Why Optical Fiber on the TECH Exam
Optical fiber is one of the two 25% blueprint domains, and almost every fiber task on the hands-on exam—fusion splicing, OTDR troubleshooting, optical loss testing—starts from the same physical principles. A Technician must be able to reason about how light moves through a fiber, why certain wavelengths are used, and why the core and cladding diameters on a cable jacket matter. This section establishes that vocabulary.
Anatomy of a Fiber Strand
A single optical fiber has three concentric regions:
| Region | Function | Typical Material |
|---|---|---|
| Core | Carries the optical signal | Doped silica glass |
| Cladding | Confines light by TIR; lower refractive index | Silica glass |
| Coating/Buffer | Mechanical protection; 250 µm or 900 µm | Acrylate or tight-buffer plastic |
The core diameter for singlemode is approximately 8–10 µm (commonly called 9 µm); multimode cores are either 50 µm or 62.5 µm. The cladding is almost always 125 µm outside diameter, which is why fiber is described as a ratio like 50/125, 62.5/125, or 9/125. The coating brings the strand to 250 µm (colored tight buffer is 900 µm).
Refractive Index and Total Internal Reflection
Light slows when it enters glass. The refractive index n = c / v tells you the ratio of the speed of light in vacuum to the speed in the material. Silica glass has n ≈ 1.46 at telecom wavelengths. To guide light, the core must have a higher index than the cladding. The boundary between them acts as a mirror for any ray that strikes it above the critical angle θc, defined by sin(θc) = n2 / n1.
When a ray hits the boundary above θc, it reflects back into the core rather than refracting out. This is total internal reflection (TIR), and it is the only reason fiber works. The small index difference is engineered by doping the core with germanium to raise its index.
Numerical Aperture and Acceptance Cone
Only rays that enter the fiber end within a certain cone can be guided. The numerical aperture (NA) quantifies that cone:
NA = sin(θ_max) = √(n1² − n2²)
A larger NA gathers more light but supports fewer guided modes and higher modal dispersion. Multimode fibers have larger NA (~0.20) than singlemode (~0.14). When you couple an LED or VCSEL to a fiber, source NA must not exceed fiber NA or light is lost as cladding modes that leak out within the first meters.

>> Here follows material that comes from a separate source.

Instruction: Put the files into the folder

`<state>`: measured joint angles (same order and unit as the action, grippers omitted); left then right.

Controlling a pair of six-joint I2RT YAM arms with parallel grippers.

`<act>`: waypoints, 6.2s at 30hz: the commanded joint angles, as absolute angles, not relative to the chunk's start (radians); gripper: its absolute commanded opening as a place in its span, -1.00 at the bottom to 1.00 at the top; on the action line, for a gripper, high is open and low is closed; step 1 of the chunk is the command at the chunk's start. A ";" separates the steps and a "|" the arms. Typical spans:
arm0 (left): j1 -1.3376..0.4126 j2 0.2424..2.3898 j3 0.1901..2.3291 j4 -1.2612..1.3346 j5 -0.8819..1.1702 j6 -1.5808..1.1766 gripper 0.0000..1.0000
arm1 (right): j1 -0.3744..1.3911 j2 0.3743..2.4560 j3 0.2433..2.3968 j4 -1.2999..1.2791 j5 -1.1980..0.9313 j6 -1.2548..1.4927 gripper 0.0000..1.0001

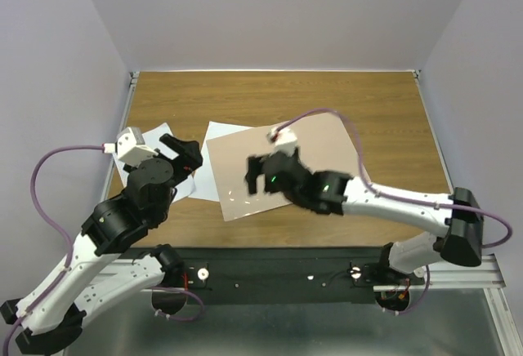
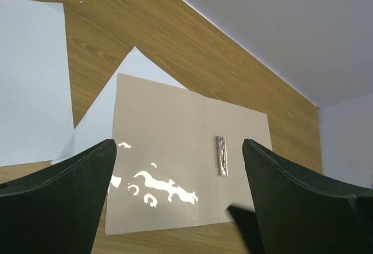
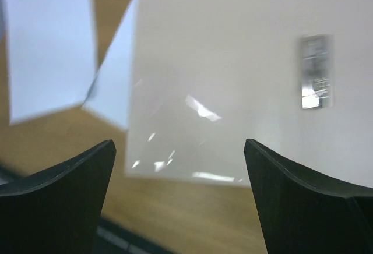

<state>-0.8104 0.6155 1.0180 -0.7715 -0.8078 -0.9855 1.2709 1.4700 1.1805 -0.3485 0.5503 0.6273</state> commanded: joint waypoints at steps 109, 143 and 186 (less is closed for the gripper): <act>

Wavelengths and Transmission Windows
Silica attenuation is wavelength-dependent. The familiar windows are:
- 850 nm — multimode, used by VCSELs in short data-center links
- 1300 nm — multimode single-window and singlemode zero-dispersion region
- 1310 nm — singlemode, used for campus links and OTDR testing
- 1550 nm — singlemode, lowest attenuation window, used for long-haul and 1550 OTDR for bend detection
The OH⁻ water peak around 1383 nm historically separated the 1310 and 1550 windows; modern low-water-peak fibers reduce it. Modern singlemode cable attenuation is typically less than 0.4 dB/km at 1310 nm and 0.3 dB/km at 1550 nm, while multimode is roughly 3.0 dB/km at 850 nm and 1.0 dB/km at 1300 nm.
Attenuation Mechanisms
Attenuation is the loss of optical power with distance. The dominant causes in installed ICT cabling are:
- Rayleigh scattering — microscopic density fluctuations frozen into the glass during manufacture; this is what an OTDR sees as backscatter.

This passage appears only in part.